(Instructions for the task): Pictures aside, reproduce exactly and only the lines below, starting at the one containing "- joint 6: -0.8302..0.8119" and ending at the last line.

Material for the task section start

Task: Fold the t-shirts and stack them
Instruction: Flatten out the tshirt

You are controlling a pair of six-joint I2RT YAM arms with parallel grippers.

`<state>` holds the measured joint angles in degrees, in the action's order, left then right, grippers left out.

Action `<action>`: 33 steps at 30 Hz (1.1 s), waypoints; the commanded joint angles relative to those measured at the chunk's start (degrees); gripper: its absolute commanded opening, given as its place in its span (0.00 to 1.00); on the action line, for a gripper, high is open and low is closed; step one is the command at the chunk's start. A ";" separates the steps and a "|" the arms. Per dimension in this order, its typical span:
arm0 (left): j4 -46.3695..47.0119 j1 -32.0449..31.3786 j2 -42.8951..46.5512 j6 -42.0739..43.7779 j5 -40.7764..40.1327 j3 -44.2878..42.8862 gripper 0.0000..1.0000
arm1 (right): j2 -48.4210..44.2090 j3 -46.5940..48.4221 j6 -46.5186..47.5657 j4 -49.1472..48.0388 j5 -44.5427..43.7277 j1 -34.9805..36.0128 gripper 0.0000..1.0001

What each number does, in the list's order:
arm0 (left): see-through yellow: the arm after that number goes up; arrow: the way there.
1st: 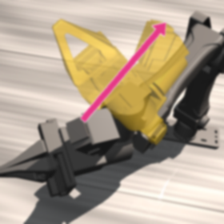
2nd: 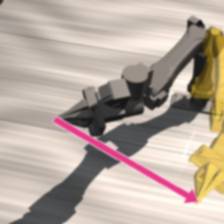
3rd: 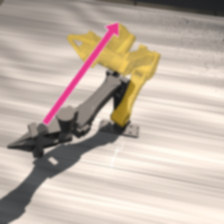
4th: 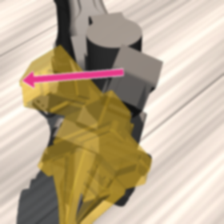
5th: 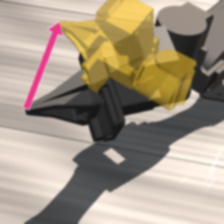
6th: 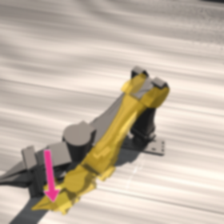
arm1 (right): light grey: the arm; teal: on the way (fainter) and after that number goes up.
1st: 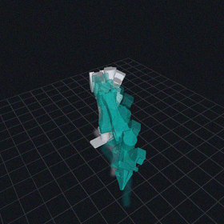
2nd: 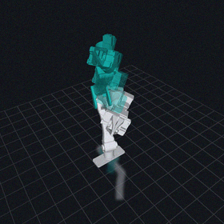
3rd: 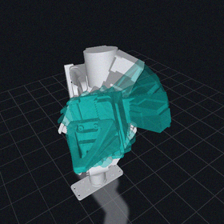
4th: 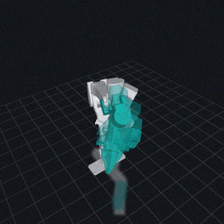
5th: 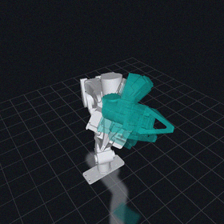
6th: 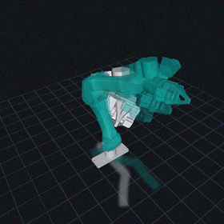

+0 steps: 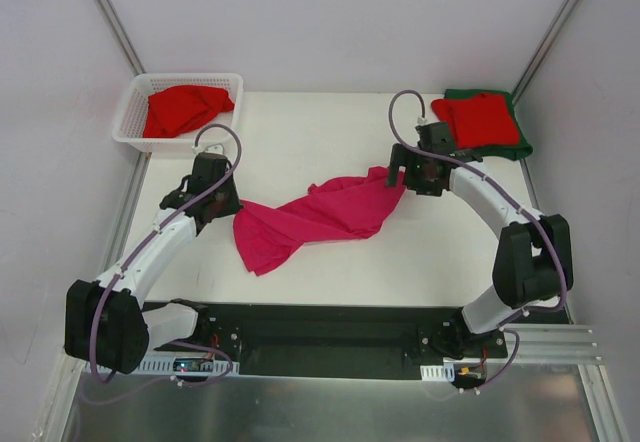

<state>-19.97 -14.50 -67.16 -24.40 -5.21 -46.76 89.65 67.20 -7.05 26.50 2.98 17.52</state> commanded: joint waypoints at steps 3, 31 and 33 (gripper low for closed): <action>0.63 0.88 2.38 0.24 0.91 0.97 0.00 | 1.85 1.53 -0.68 -2.33 2.20 -3.63 0.96; 0.63 0.88 3.52 0.06 0.91 2.03 0.00 | 9.32 2.15 -0.25 -5.85 7.92 -4.25 0.01; 0.63 0.97 3.70 0.06 0.91 2.03 0.00 | 8.88 1.97 -0.25 -5.50 6.95 -4.25 0.01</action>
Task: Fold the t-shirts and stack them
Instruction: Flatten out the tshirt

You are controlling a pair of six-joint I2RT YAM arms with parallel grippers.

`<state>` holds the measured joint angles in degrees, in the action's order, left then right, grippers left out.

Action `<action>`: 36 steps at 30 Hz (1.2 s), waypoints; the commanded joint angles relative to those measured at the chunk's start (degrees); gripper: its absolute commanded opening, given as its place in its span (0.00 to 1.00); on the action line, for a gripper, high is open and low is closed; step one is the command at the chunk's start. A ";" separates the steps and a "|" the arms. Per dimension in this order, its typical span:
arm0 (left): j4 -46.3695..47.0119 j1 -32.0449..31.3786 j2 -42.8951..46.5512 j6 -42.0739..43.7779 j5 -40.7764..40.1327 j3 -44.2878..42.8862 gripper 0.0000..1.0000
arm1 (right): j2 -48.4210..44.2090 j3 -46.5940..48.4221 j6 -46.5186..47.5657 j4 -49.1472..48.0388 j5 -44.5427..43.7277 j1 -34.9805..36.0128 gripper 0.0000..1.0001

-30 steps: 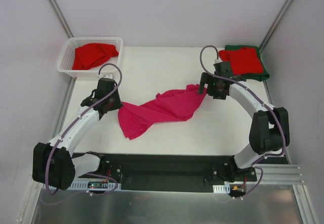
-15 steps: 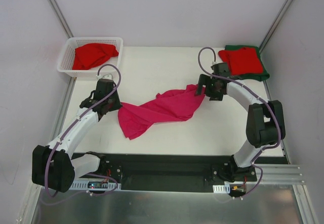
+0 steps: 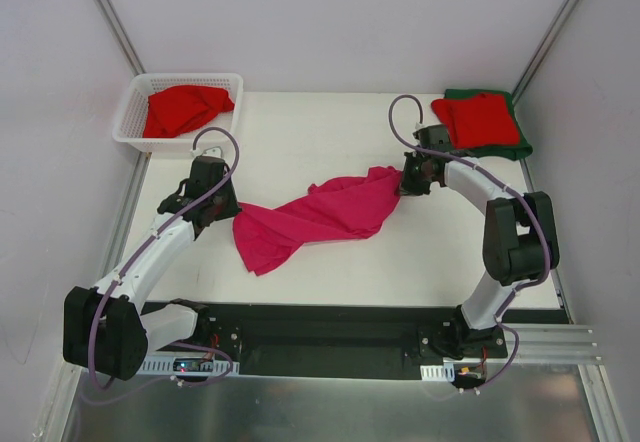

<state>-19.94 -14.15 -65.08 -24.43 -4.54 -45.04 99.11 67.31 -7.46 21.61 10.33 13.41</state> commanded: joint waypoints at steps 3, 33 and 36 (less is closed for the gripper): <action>0.61 0.53 1.80 0.08 0.40 0.39 0.00 | -1.37 2.04 0.61 0.45 -1.80 -0.31 0.06; 0.17 1.06 3.12 -0.01 -0.47 0.92 0.00 | 8.21 9.25 0.87 0.10 -1.54 -1.81 0.01; -0.44 1.23 3.64 0.25 -1.00 0.48 0.00 | 6.02 8.37 1.14 0.02 -2.67 -1.81 0.01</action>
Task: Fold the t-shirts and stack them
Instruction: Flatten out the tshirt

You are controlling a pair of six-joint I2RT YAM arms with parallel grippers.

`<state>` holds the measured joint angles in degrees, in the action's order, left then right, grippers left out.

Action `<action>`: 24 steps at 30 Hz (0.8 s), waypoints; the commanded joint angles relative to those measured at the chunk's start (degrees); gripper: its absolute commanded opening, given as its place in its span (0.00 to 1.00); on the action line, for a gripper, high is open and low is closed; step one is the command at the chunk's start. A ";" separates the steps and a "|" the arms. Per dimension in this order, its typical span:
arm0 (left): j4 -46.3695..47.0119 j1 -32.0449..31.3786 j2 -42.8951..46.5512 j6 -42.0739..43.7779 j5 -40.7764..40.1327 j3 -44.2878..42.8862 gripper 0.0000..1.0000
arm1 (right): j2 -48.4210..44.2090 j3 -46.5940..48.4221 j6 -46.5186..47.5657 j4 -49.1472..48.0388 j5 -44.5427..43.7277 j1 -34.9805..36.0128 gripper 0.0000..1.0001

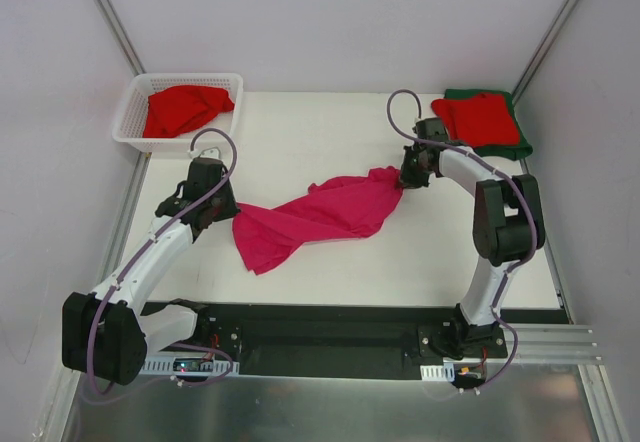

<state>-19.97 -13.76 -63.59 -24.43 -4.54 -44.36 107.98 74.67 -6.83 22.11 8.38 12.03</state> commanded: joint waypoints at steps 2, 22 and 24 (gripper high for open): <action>-1.91 0.93 2.59 0.52 -1.44 -1.60 0.00 | -4.53 0.30 0.68 -0.31 -3.10 -0.69 0.01; -10.97 1.89 11.91 3.42 -6.45 -10.13 0.00 | -25.98 3.55 3.76 9.62 -18.66 -2.54 0.01; -11.76 1.89 12.88 3.68 -7.32 -10.75 0.00 | -27.47 2.50 3.58 9.45 -19.36 -2.54 0.01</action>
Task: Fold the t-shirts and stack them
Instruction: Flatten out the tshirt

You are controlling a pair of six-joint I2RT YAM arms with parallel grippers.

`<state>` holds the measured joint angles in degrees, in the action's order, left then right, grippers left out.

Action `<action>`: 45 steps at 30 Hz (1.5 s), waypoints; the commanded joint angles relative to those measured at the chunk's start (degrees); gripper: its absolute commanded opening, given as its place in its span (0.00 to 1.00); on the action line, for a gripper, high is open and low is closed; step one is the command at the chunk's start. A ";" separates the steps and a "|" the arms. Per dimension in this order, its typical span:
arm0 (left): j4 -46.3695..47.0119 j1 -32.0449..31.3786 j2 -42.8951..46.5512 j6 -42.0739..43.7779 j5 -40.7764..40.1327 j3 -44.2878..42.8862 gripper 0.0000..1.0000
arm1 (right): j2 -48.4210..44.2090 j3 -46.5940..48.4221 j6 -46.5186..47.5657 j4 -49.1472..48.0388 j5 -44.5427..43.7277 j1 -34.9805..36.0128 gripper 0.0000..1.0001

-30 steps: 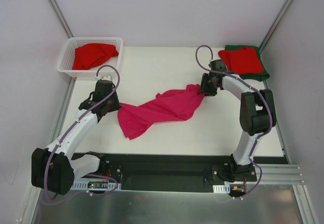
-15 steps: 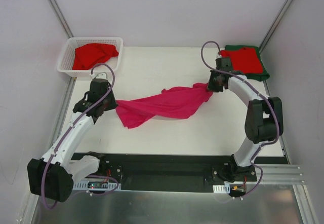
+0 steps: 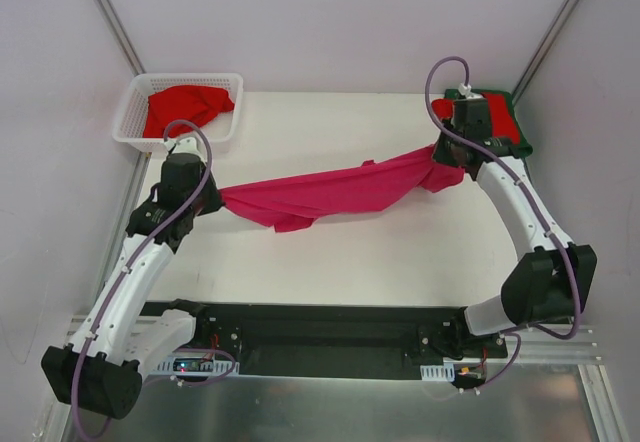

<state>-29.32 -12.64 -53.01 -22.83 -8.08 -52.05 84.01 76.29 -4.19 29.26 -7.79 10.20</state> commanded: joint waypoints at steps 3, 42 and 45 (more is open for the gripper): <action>-3.46 0.87 3.88 2.26 -5.01 -3.93 0.00 | -5.51 0.18 1.72 1.95 -3.55 -0.70 0.01; -10.58 0.95 20.06 8.94 -7.31 -25.90 0.00 | -38.65 5.53 8.76 2.55 4.10 -0.70 0.01; -13.20 0.87 20.06 8.85 -3.63 -28.19 0.00 | -39.62 7.90 9.37 6.42 6.21 -0.62 0.01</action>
<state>-39.94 -12.64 -33.58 -15.73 -12.36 -76.25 46.11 79.42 2.70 33.15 -1.17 10.26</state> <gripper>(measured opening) 0.008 0.029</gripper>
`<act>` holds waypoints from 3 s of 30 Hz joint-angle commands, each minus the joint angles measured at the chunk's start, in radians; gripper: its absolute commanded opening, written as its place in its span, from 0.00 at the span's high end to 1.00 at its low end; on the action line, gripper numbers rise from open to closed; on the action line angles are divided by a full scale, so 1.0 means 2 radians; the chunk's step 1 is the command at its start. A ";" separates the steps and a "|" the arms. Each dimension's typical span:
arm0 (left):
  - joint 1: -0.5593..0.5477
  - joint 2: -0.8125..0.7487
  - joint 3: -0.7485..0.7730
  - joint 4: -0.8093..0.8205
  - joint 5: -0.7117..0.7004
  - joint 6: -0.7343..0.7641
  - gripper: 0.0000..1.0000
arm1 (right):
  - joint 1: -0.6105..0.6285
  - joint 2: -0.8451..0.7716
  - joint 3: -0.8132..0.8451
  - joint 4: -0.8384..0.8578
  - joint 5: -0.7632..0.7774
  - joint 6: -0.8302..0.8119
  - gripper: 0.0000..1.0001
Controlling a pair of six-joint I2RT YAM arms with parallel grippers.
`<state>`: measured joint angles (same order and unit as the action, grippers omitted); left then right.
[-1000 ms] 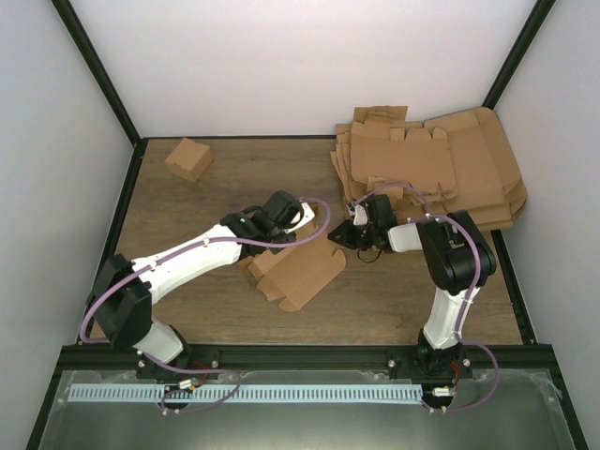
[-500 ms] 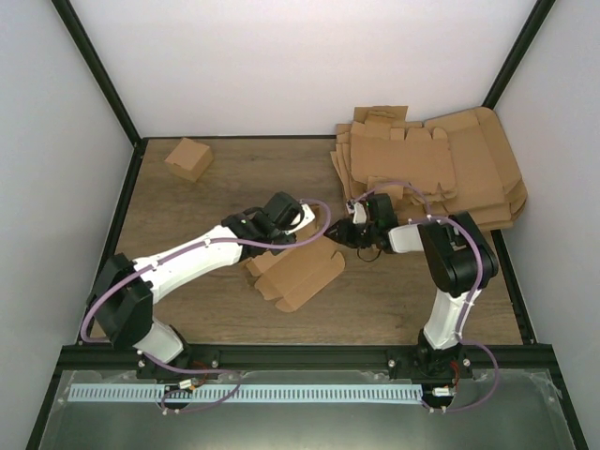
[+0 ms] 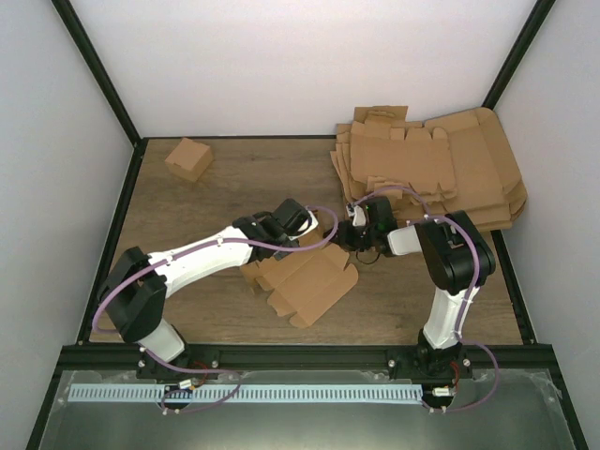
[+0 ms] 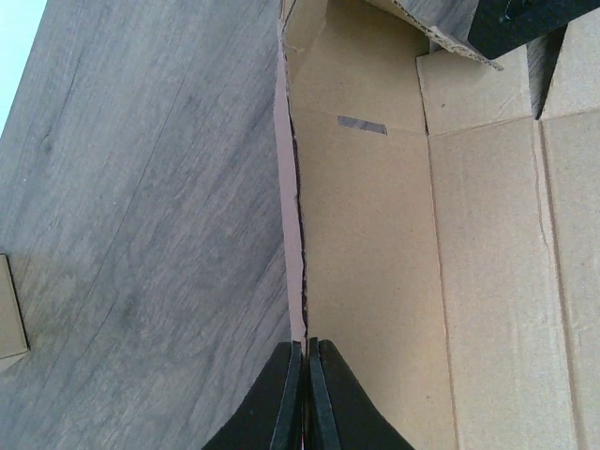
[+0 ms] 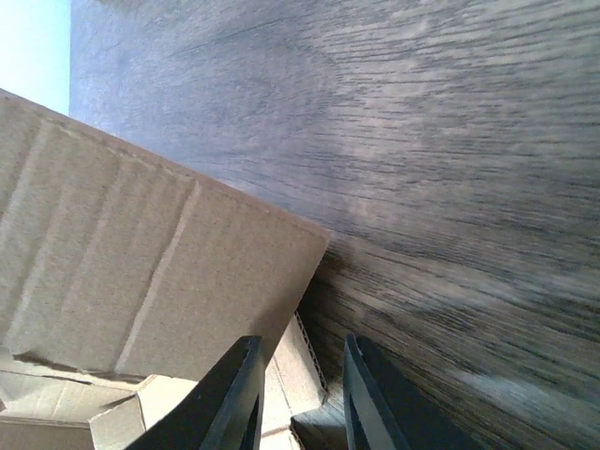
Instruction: Fold the paper box
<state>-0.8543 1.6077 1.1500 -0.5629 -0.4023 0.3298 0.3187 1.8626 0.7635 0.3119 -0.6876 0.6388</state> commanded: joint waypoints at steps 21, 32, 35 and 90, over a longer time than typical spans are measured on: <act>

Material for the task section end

(Finished exercise):
  - joint 6: -0.8302..0.8119
  - gripper: 0.0000..1.0001
Controlling a pair of six-joint I2RT YAM arms with parallel grippers.
`<state>`: measured joint angles (same order and unit as the action, grippers omitted); left then right.
[-1000 ms] 
[-500 ms] 
[+0 ms] 
[+0 ms] 
[+0 ms] 
Instruction: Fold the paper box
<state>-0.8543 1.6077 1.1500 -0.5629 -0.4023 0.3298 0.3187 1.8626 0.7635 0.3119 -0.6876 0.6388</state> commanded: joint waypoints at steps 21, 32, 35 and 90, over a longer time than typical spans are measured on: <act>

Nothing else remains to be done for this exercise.